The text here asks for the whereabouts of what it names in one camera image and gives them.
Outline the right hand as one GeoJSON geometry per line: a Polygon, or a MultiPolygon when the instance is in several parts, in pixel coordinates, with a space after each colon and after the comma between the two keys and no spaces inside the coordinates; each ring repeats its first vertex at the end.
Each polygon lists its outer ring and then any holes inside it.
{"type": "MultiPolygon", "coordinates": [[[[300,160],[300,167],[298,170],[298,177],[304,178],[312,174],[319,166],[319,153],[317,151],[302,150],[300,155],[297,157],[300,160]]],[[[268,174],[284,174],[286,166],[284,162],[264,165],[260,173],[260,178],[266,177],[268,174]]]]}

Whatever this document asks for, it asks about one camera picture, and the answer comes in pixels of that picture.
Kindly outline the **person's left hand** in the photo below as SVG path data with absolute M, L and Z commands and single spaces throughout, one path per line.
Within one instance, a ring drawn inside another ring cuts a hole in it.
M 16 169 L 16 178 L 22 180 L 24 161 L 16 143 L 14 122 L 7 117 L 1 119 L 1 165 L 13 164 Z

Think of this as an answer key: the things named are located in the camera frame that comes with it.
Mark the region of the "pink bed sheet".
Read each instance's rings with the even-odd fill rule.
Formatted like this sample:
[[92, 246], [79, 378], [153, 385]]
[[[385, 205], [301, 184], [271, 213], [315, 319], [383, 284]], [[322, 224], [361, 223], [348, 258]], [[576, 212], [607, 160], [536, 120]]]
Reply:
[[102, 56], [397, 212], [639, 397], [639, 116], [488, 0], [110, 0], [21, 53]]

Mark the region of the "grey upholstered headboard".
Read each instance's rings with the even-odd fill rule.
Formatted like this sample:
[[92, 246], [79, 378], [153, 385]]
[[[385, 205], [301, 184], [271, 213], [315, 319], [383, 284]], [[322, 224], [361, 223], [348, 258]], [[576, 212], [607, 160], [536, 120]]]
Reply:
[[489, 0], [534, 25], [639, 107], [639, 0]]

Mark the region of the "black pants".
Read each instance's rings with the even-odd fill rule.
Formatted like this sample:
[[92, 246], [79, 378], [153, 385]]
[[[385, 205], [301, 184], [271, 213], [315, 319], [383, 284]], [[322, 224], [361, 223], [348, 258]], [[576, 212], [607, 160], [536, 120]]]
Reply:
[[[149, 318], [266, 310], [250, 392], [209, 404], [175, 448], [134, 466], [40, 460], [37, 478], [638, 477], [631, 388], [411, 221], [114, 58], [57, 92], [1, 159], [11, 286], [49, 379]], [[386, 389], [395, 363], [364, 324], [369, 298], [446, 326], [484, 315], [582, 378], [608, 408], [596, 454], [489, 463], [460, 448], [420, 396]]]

################

*EXERCISE GOAL*: From the first line to the last, please write out the entries exactly.

*RESPONSE TO THE TASK*:
The text here asks for the whereabouts of what it names in one camera image and gives them.
Outline the right hand as one GeoJSON geometry per line: a Polygon, or a MultiPolygon when the instance is in several parts, in pixel coordinates, with a space after each colon and after the comma between the two keys and no spaces inside the coordinates; each ring repeats its first vertex at the end.
Each polygon lists its outer ring and then any holes inside it.
{"type": "MultiPolygon", "coordinates": [[[[300,160],[300,167],[298,170],[298,177],[304,178],[312,174],[319,166],[319,153],[317,151],[302,150],[300,155],[297,157],[300,160]]],[[[268,174],[284,174],[286,166],[284,162],[264,165],[260,173],[260,178],[266,177],[268,174]]]]}

Whatever this document asks for, it asks about one camera picture, and the answer comes in pixels of that picture.
Kindly outline the **person's left hand** in the photo below as SVG path data with absolute M, L and Z commands and single spaces throughout, one path per line.
Within one instance, a ring drawn inside another ring cuts a hole in it.
M 16 169 L 16 178 L 22 180 L 24 161 L 16 143 L 14 122 L 7 117 L 1 119 L 1 165 L 13 164 Z

Think of this as an answer key: the things named are located in the camera frame that comes with it.
Mark the region of the "pink bed sheet".
Read each instance's rings with the even-odd fill rule.
Formatted like this sample:
[[92, 246], [79, 378], [153, 385]]
[[[385, 205], [301, 184], [271, 213], [315, 319], [383, 284]], [[322, 224], [361, 223], [348, 258]], [[576, 212], [607, 160], [536, 120]]]
Reply:
[[102, 56], [397, 212], [639, 397], [639, 116], [488, 0], [110, 0], [21, 53]]

Mark the region of the "grey upholstered headboard".
Read each instance's rings with the even-odd fill rule.
Formatted like this sample:
[[92, 246], [79, 378], [153, 385]]
[[[385, 205], [301, 184], [271, 213], [315, 319], [383, 284]], [[322, 224], [361, 223], [348, 258]], [[576, 212], [607, 160], [536, 120]]]
Reply:
[[489, 0], [534, 25], [639, 107], [639, 0]]

Mark the region of the "black pants".
Read each instance's rings with the even-odd fill rule.
Formatted like this sample:
[[92, 246], [79, 378], [153, 385]]
[[[385, 205], [301, 184], [271, 213], [315, 319], [383, 284]], [[322, 224], [361, 223], [348, 258]], [[576, 212], [607, 160], [536, 120]]]
Reply:
[[[149, 318], [266, 310], [250, 392], [209, 404], [175, 448], [134, 466], [40, 460], [37, 478], [638, 477], [631, 388], [411, 221], [114, 58], [57, 92], [1, 159], [11, 286], [49, 379]], [[386, 389], [395, 363], [364, 324], [369, 298], [446, 326], [484, 315], [582, 378], [608, 408], [596, 454], [489, 463], [460, 448], [420, 396]]]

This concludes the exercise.